- _Instructions to follow_
When you write out the material, keep every line exactly as it is.

- _Data below_
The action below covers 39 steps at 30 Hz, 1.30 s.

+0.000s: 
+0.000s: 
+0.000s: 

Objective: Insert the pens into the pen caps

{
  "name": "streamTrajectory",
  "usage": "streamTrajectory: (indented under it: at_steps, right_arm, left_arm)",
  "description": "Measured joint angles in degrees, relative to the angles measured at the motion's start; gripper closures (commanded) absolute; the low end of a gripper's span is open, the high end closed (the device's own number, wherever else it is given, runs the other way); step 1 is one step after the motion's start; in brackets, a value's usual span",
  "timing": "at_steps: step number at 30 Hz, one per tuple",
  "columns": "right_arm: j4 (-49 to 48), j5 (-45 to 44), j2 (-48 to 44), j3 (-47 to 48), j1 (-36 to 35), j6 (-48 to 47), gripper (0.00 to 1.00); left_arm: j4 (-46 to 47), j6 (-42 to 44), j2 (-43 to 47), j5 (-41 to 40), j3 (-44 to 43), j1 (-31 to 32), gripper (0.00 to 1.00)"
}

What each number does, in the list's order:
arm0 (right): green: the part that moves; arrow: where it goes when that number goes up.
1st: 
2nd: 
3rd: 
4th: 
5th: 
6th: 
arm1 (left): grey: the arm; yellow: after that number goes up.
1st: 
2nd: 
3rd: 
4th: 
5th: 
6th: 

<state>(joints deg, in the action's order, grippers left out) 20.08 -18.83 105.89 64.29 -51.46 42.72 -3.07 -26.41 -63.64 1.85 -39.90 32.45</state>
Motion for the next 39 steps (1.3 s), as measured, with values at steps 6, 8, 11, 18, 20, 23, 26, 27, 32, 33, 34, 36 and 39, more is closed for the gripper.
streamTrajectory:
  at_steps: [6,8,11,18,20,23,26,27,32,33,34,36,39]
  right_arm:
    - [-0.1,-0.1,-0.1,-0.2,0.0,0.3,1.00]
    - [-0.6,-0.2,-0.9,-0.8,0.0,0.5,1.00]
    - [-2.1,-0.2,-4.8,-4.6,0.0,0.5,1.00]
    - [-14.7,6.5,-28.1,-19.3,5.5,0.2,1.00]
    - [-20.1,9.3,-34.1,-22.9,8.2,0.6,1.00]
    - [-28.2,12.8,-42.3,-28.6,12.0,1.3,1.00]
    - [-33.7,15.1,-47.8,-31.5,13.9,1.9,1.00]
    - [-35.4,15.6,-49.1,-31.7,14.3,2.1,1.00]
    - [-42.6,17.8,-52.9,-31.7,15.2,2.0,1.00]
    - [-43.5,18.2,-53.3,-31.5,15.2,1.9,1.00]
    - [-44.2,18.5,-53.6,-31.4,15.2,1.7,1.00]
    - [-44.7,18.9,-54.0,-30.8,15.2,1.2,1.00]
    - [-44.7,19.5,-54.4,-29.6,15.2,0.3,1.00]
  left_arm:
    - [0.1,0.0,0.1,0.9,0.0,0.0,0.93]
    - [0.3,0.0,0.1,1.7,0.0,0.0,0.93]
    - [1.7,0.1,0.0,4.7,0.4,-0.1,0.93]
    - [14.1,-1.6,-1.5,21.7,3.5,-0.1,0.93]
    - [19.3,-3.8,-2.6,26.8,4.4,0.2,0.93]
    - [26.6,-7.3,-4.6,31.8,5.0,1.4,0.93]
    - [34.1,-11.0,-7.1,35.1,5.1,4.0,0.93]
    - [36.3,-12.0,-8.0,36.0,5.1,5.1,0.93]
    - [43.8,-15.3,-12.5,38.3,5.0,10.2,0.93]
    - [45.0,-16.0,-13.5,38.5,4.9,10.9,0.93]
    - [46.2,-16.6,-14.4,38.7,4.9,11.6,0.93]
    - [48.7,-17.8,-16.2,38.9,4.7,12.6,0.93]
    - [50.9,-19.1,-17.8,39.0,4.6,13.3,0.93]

- _Task output_
The action below covers 39 steps at 30 Hz, 1.30 s.

+0.000s: 
+0.000s: 
+0.000s: 

Objective: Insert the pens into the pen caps

{
  "name": "streamTrajectory",
  "usage": "streamTrajectory: (indented under it: at_steps, right_arm, left_arm)",
  "description": "Measured joint angles in degrees, relative to the angles measured at the motion's start; gripper closures (commanded) absolute; the low end of a gripper's span is open, the high end closed (the device's own number, wherever else it is given, runs the other way); step 1 is one step after the motion's start; in brackets, a value's usual span",
  "timing": "at_steps: step number at 30 Hz, one per tuple",
  "columns": "right_arm: j4 (-49 to 48), j5 (-45 to 44), j2 (-48 to 44), j3 (-47 to 48), j1 (-36 to 35), j6 (-48 to 47), gripper (0.00 to 1.00); left_arm: j4 (-46 to 47), j6 (-42 to 44), j2 (-43 to 47), j5 (-41 to 40), j3 (-44 to 43), j1 (-31 to 32), gripper (0.00 to 1.00)"
}

What each number does, in the list's order:
arm0 (right): green: the part that moves; arrow: where it goes when that number goes up.
1st: 
2nd: 
3rd: 
4th: 
5th: 
6th: 
arm1 (left): grey: the arm; yellow: after that number goes up.
1st: 
2nd: 
3rd: 
4th: 
5th: 
6th: 

<state>(joints deg, in the action's order, grippers left out) 20.08 -18.83 105.89 64.29 -51.46 42.72 -3.07 -26.41 -63.64 1.85 -39.90 32.45</state>
Motion for the next 39 steps (1.3 s), as measured, with values at steps 6, 8, 11, 18, 20, 23, 26, 27, 32, 33, 34, 36 and 39, more is closed for the gripper.
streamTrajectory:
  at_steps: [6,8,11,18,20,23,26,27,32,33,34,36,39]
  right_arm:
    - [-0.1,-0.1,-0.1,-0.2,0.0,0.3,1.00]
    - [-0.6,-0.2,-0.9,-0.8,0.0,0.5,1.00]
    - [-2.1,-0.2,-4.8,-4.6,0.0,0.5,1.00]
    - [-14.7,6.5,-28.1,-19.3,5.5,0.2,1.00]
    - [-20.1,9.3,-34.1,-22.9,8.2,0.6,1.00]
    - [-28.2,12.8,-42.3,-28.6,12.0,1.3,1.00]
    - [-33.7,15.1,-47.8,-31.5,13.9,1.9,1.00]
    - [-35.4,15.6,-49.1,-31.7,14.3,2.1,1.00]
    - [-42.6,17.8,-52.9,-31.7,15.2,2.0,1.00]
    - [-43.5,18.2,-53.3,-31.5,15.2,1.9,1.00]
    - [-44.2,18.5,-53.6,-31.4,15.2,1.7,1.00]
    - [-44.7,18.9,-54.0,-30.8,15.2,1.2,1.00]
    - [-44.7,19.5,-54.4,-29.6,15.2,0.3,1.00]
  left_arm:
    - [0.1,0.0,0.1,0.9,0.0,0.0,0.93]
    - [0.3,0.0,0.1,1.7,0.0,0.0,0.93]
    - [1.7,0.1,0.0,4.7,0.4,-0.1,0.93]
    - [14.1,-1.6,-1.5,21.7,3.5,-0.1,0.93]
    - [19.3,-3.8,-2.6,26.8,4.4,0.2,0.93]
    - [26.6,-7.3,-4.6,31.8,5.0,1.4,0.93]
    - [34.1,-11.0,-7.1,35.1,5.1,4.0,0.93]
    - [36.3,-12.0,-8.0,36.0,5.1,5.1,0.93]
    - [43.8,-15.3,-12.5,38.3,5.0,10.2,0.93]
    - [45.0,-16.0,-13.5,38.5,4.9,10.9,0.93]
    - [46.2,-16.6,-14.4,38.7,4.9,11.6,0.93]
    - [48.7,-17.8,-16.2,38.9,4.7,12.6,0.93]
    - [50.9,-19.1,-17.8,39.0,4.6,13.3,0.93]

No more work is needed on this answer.